Why you shouldn’t sell apps through iTunes - sreitshamer
http://www.haystacksoftware.com/blog/2014/06/why-you-shouldnt-sell-apps-through-itunes/

======
MCRed
This doesn't make sense. First off, when I buy a CD at walmart, the maker of
the CD doesn't get my email address. So iTunes is no different in that regard
than any other retailer.

When it comes to apps, you do have a relationship with the customer, via the
App. you can communicate with the customer within the app, via push
notifications, or you can ask them for an email address as part of a
registration process.

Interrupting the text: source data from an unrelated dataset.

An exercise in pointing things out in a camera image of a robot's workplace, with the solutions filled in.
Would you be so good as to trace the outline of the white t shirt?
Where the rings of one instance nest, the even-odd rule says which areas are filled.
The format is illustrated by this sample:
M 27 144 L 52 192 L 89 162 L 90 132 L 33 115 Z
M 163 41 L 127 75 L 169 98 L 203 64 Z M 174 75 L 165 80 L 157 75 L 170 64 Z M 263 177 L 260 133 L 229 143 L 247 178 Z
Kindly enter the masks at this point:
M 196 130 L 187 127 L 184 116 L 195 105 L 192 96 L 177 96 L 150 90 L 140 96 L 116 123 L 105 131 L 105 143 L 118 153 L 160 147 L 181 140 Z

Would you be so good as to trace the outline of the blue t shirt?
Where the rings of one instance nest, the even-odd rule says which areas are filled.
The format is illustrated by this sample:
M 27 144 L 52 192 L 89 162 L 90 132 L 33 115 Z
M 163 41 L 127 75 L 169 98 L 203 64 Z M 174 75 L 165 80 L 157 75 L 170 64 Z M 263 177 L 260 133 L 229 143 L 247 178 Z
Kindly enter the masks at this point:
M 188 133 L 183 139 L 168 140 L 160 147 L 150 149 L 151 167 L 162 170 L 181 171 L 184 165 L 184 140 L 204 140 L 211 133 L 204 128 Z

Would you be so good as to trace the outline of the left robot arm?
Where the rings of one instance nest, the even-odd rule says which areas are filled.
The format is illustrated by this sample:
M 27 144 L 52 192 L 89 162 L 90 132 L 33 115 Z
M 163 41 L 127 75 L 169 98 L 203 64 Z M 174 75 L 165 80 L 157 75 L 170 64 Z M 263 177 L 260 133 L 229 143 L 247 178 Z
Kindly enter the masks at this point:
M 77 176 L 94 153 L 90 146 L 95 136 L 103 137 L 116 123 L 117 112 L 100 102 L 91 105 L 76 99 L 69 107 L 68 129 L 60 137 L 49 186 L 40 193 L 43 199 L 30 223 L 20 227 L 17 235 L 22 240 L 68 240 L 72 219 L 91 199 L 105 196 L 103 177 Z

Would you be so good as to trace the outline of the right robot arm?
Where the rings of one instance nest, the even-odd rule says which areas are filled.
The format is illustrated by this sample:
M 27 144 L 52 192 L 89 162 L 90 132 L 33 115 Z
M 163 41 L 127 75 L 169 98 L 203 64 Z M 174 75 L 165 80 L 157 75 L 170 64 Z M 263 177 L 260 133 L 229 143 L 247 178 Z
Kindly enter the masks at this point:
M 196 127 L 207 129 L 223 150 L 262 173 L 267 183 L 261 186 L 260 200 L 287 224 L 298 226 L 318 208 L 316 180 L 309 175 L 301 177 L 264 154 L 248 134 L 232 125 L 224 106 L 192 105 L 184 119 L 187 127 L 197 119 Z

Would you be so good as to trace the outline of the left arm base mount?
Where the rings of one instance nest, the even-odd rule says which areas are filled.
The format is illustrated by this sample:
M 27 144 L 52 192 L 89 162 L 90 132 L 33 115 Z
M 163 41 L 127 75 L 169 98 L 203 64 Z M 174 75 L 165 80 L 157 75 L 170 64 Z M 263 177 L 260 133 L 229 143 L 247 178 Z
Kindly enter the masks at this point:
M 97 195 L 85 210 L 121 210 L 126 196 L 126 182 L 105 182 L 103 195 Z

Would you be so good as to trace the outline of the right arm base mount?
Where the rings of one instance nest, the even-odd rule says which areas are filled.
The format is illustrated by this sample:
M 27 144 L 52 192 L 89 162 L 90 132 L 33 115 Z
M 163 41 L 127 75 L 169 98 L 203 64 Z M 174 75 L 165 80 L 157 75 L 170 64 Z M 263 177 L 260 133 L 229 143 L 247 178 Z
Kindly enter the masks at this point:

You have many choices in this regard.

------
nobodysfool
>He then gave an example of another new artist who said he’d have to sell 1 to
1.5 million records with his current record deal to make $1 million. With
Ryan’s system that artist could make $1 million with only 10,000 customers —
only 1% as many customers.

I'm pretty sure that math is wrong in the article.

$1mln for 10,000 customers means $100 per customer? for an album? Who pays
$100 for a small time artist's album, much less a digital download.

>Distribution isn’t hard. If you’re selling apps instead of albums, then
you’ve probably already got the skills to set up your own store front.

You might have the skills to setup a store front, but chances are you wouldn't
do it well, unless you've built several store fronts.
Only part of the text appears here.